▶ _Description of the task_:
The expected output is the set of lines below beginning at the one that contains "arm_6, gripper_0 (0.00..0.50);" and ending at the final line, reproduced exactly.

▶ _Input data_:
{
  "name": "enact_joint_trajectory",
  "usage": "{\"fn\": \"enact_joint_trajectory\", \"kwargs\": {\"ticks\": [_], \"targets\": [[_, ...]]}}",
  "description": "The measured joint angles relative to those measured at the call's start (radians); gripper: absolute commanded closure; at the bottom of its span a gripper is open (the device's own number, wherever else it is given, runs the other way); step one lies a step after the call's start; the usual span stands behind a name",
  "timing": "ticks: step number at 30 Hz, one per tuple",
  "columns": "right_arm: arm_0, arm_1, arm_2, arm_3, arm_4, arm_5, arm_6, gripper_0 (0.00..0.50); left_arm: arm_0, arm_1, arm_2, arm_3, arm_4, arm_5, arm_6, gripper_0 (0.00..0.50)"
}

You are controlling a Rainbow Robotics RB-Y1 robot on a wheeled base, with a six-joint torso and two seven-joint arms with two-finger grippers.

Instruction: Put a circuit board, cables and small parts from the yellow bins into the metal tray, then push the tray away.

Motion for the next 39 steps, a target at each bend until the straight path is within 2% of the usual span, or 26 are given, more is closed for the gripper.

▶ _Result of the task_:
  "columns": "right_arm: arm_0, arm_1, arm_2, arm_3, arm_4, arm_5, arm_6, gripper_0 (0.00..0.50); left_arm: arm_0, arm_1, arm_2, arm_3, arm_4, arm_5, arm_6, gripper_0 (0.00..0.50)"
}

You are controlling a Rainbow Robotics RB-Y1 robot on a wheeled base, with a six-joint torso and two seven-joint arms with two-finger grippers.

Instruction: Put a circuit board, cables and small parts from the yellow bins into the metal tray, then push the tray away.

Motion for the next 39 steps, a target at each bend until the straight path is within 2% of the usual span, or 26 are given, more is closed for the gripper.

The exercise has been fully completed.